### [Task]
A single stretch of the material below is to be transcribed exactly, starting at the line with "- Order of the" and ending after the line with "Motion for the".

##### Collected data #####

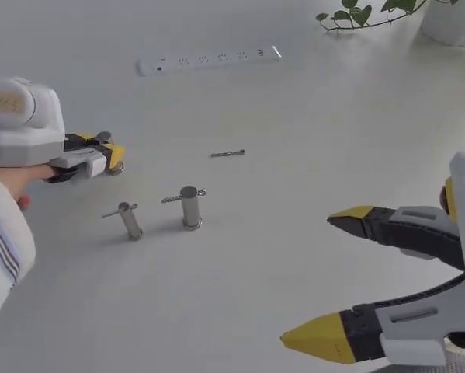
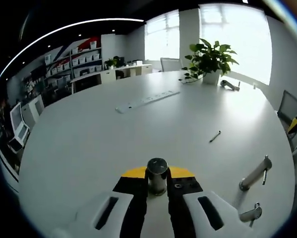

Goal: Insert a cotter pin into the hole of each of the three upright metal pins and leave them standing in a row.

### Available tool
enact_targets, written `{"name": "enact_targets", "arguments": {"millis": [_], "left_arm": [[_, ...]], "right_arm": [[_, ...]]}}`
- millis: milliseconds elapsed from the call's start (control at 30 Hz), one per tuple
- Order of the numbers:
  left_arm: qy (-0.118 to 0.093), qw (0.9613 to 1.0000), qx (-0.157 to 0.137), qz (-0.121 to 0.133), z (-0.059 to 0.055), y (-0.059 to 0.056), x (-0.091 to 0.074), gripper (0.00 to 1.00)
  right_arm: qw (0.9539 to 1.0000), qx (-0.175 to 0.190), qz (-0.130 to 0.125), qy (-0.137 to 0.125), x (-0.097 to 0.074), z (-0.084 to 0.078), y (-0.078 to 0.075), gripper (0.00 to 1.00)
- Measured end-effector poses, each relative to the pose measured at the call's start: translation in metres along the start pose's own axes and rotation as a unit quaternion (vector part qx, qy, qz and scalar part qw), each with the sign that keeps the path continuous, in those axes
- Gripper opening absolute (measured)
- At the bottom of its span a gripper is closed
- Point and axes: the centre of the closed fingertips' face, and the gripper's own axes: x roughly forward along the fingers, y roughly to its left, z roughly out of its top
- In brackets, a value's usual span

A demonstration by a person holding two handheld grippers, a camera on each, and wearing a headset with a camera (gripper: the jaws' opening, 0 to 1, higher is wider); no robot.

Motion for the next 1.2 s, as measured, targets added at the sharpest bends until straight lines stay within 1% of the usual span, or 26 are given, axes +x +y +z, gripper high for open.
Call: {"name": "enact_targets", "arguments": {"millis": [33,100,167,200,233,333,367,400,433,533,600,700,767,800,900,933,1067,1200], "left_arm": [[0.000,1.0000,0.002,0.001,0.000,0.000,0.000,0.10],[-0.003,1.0000,-0.009,0.003,0.000,0.001,0.001,0.10],[-0.005,1.0000,-0.007,0.001,0.000,0.001,0.002,0.10],[-0.004,0.9999,-0.014,0.001,0.000,0.001,0.002,0.10],[-0.003,0.9999,-0.015,0.002,0.000,0.002,0.002,0.10],[0.000,1.0000,-0.001,0.007,0.001,0.002,0.003,0.10],[0.001,1.0000,-0.004,0.008,0.001,0.003,0.003,0.10],[0.005,0.9997,-0.024,0.009,0.000,0.003,0.003,0.10],[0.002,0.9991,-0.040,0.011,0.001,0.006,0.003,0.10],[0.007,0.9990,-0.042,0.013,0.000,0.010,0.001,0.10],[0.013,0.9986,-0.048,0.015,-0.001,0.012,-0.001,0.10],[0.021,0.9985,-0.047,0.020,-0.003,0.014,-0.004,0.10],[0.024,0.9983,-0.051,0.017,-0.004,0.014,-0.007,0.10],[0.024,0.9984,-0.048,0.017,-0.004,0.013,-0.010,0.10],[0.031,0.9983,-0.037,0.032,-0.003,0.015,-0.016,0.09],[0.031,0.9983,-0.035,0.035,-0.002,0.013,-0.020,0.09],[0.025,0.9985,-0.030,0.038,0.004,0.010,-0.035,0.09],[0.014,0.9985,-0.022,0.048,0.014,0.011,-0.047,0.10]], "right_arm": [[1.0000,0.000,0.001,0.000,0.000,0.000,0.001,0.88],[1.0000,0.002,0.004,-0.003,0.001,0.001,0.002,0.88],[0.9999,0.005,0.008,-0.006,0.002,0.002,0.004,0.88],[0.9999,0.005,0.008,-0.007,0.002,0.003,0.004,0.88],[0.9999,0.004,0.008,-0.008,0.002,0.004,0.005,0.88],[0.9999,0.001,0.010,-0.004,0.003,0.003,0.006,0.88],[0.9999,0.000,0.010,-0.004,0.003,0.003,0.006,0.88],[0.9999,0.001,0.012,-0.005,0.003,0.003,0.007,0.88],[0.9999,0.001,0.013,-0.004,0.003,0.003,0.008,0.88],[0.9998,-0.005,0.018,-0.002,0.003,0.004,0.008,0.88],[0.9998,-0.006,0.018,-0.006,0.002,0.007,0.007,0.88],[0.9998,-0.006,0.017,-0.010,0.001,0.010,0.006,0.89],[0.9998,-0.006,0.017,-0.011,0.001,0.010,0.006,0.89],[0.9997,-0.005,0.021,-0.012,0.001,0.011,0.007,0.89],[0.9995,-0.005,0.023,-0.018,0.001,0.013,0.008,0.90],[0.9995,-0.004,0.023,-0.021,0.000,0.014,0.009,0.90],[0.9992,-0.005,0.024,-0.031,0.000,0.018,0.009,0.92],[0.9989,-0.008,0.026,-0.039,0.000,0.020,0.011,0.93]]}}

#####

### [Answer area]
- Order of the numbers:
  left_arm: qy (-0.118 to 0.093), qw (0.9613 to 1.0000), qx (-0.157 to 0.137), qz (-0.121 to 0.133), z (-0.059 to 0.055), y (-0.059 to 0.056), x (-0.091 to 0.074), gripper (0.00 to 1.00)
  right_arm: qw (0.9539 to 1.0000), qx (-0.175 to 0.190), qz (-0.130 to 0.125), qy (-0.137 to 0.125), x (-0.097 to 0.074), z (-0.084 to 0.078), y (-0.078 to 0.075), gripper (0.00 to 1.00)
- Measured end-effector poses, each relative to the pose measured at the call's start: translation in metres along the start pose's own axes and rotation as a unit quaternion (vector part qx, qy, qz and scalar part qw), each with the sign that keeps the path continuous, in those axes
- Gripper opening absolute (measured)
- At the bottom of its span a gripper is closed
- Point and axes: the centre of the closed fingertips' face, and the gripper's own axes: x roughly forward along the fingers, y roughly to its left, z roughly out of its top
- In brackets, a value's usual span

A demonstration by a person holding two handheld grippers, a camera on each, and wearing a headset with a camera (gripper: the jaws' opening, 0 to 1, higher is wider); no robot.

Motion for the next 1.2 s, as measured, targets added at the sharpest bends until straight lines stay within 1% of the usual span, or 26 are given, axes +x +y +z, gripper high for open.

With that, the answer is complete.